Josefina Resende de Almeida representa bem a população mais consciente. Adepta da atividade física há mais de 20 anos, a médica aposentada, hoje com 64, esbanja vitalidade. "Comecei a me exercitar porque havia muitos casos de diabetes na família. E nunca mais parei", conta. "Mesmo antes de me aposentar sempre encontrava tempo para praticar atividade física. Deixava de ir ao cinema, mas não deixava a saúde de lado", relata.

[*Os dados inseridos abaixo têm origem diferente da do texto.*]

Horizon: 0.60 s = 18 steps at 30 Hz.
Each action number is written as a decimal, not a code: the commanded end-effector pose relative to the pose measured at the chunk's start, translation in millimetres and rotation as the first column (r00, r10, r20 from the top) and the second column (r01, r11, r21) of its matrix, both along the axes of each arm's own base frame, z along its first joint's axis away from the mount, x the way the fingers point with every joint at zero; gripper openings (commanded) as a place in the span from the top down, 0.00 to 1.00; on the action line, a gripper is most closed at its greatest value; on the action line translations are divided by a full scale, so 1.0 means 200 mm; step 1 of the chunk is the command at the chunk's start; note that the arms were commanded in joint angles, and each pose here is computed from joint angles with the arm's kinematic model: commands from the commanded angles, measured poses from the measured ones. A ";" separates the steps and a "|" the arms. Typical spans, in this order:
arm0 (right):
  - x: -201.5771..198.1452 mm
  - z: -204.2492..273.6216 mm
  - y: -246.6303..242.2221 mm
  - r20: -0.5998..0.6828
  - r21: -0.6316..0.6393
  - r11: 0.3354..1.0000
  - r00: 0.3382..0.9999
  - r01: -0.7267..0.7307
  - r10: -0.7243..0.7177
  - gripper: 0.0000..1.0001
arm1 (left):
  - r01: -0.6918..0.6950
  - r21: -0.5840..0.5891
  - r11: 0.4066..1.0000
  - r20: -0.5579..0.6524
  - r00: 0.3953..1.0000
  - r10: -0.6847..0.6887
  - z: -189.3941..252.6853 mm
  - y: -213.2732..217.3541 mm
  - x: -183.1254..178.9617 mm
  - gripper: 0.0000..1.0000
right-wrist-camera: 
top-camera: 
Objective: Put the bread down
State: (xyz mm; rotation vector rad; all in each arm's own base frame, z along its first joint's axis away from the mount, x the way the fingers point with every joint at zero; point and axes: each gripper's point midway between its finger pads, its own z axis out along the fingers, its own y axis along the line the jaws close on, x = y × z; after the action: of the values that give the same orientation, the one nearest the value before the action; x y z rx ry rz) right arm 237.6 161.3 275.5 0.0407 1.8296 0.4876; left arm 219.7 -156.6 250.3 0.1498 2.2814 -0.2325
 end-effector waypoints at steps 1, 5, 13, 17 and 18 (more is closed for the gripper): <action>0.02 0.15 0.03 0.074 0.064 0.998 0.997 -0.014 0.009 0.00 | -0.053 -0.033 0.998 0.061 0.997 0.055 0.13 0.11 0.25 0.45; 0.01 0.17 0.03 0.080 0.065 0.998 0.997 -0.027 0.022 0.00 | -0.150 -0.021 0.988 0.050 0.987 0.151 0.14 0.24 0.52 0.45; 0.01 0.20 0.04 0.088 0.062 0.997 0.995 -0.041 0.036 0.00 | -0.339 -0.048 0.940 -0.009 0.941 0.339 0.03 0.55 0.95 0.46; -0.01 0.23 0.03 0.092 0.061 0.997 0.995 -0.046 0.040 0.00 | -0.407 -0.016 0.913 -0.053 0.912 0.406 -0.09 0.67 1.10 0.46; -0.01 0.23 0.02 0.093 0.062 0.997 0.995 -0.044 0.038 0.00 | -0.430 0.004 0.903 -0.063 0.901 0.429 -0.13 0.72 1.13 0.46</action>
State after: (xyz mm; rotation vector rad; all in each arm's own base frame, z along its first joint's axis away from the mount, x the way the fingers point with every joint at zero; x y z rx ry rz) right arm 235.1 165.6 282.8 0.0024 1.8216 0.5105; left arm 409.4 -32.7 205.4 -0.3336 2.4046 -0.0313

Os bons hábitos, no entanto, não são seguidos por todas as mulheres. Em Porto Alegre, elas fumam quase tanto quanto eles. Apenas entre as mulheres, o consumo de bebidas alcóolicas é maior em Belo Horizonte (13,2%), Salvador (13%) e Recife (12,1%). Quanto aos fatores de proteção, os homens são maioria entre os que mais praticam atividade física. A taxa é de 17,8% entre eles, e de 11,9%, no caso delas. Mas, no DF, 18,7% das mulheres malham - índice superior à taxa masculina geral.
É assustador verificar que 30% da população de todas as capitais é totalmente inativa fisicamente diz Carlos Monteiro, pesquisador.